> THE PROBLEM: Identify the line that contains "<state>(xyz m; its" in the material. Output it and every line after it, unchanged, through the end.

-----

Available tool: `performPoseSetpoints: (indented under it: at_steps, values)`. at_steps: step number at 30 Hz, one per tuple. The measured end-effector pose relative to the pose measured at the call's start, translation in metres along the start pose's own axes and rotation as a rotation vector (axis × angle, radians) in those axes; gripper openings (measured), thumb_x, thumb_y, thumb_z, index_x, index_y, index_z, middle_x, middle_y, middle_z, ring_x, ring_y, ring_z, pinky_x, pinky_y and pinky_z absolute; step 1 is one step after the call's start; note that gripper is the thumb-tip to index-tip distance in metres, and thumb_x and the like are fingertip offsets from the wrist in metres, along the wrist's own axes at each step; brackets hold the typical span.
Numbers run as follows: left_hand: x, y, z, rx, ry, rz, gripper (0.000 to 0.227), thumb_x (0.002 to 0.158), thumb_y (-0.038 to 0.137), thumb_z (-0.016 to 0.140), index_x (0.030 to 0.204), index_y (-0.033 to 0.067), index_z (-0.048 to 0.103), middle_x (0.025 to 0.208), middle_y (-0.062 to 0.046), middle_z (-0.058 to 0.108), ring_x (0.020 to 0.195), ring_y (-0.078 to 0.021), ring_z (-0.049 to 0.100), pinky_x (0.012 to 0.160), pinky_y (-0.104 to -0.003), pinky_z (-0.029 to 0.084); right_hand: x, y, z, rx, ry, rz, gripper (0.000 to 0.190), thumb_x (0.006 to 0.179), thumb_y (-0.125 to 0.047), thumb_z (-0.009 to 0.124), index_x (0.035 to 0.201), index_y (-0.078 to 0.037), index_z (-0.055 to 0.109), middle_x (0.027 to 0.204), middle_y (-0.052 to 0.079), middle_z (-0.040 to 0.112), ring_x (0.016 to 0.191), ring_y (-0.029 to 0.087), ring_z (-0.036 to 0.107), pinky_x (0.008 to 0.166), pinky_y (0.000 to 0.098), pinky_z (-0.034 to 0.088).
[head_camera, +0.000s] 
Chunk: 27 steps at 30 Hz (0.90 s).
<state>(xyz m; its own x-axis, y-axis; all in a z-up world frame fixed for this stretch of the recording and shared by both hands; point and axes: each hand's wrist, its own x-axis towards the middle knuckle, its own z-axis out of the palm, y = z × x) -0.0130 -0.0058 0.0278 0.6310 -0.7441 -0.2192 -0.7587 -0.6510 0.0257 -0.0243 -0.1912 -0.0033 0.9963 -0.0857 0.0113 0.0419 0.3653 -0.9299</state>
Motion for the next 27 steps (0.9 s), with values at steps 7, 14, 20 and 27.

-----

> EXERCISE RESPONSE:
<state>(xyz m; its own x-axis, y-axis; all in a z-up world frame fixed for this stretch of the recording and shared by both hands; point and axes: each hand's wrist, its own x-axis towards the middle knuckle, its own z-axis out of the palm, y = z × x) -0.0130 -0.0058 0.0278 0.6310 -0.7441 -0.2192 -0.7587 -0.6510 0.0257 -0.0243 -0.1912 -0.0033 0.9963 -0.0857 0.0113 0.0419 0.3653 -0.9299</state>
Motion for the next 27 steps (0.9 s), with values at steps 7, 14, 20 and 27.

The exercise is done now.